• Data shown
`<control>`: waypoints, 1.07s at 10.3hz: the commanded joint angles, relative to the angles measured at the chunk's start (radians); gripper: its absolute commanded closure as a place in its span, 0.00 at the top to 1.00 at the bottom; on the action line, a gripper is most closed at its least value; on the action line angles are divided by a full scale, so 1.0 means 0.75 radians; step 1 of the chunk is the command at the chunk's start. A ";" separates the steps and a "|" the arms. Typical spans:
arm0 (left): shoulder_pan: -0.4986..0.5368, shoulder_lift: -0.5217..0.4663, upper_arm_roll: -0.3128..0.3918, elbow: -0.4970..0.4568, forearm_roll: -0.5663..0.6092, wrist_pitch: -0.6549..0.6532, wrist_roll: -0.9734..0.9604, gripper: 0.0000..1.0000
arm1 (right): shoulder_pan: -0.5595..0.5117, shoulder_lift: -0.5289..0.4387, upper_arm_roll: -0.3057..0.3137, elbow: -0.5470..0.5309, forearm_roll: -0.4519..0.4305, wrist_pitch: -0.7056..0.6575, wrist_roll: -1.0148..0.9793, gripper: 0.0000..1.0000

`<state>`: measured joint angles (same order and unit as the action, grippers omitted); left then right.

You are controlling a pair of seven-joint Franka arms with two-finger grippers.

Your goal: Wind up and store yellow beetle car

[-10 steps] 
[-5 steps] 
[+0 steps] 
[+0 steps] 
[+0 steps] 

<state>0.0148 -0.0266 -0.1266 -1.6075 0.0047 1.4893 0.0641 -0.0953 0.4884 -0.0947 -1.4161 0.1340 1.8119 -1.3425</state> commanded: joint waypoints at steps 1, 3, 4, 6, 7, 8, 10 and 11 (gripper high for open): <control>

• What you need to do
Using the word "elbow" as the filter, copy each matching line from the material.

• Your response
arm0 (left): shoulder_pan: -0.4986..0.5368, shoulder_lift: -0.5217..0.4663, upper_arm_roll: -0.3128..0.3918, elbow: -0.4970..0.4568, forearm_roll: -0.5663..0.6092, wrist_pitch: -0.6549..0.6532, wrist_roll: -0.9734..0.9604, gripper: 0.0000..1.0000
arm1 (right): shoulder_pan: -0.5595..0.5117, shoulder_lift: -0.5289..0.4387, upper_arm_roll: -0.3057..0.3137, elbow: -0.5470..0.5309, forearm_roll: -0.4519..0.4305, wrist_pitch: -0.7056..0.6575, wrist_roll: -1.0148..0.9793, gripper: 0.0000..1.0000

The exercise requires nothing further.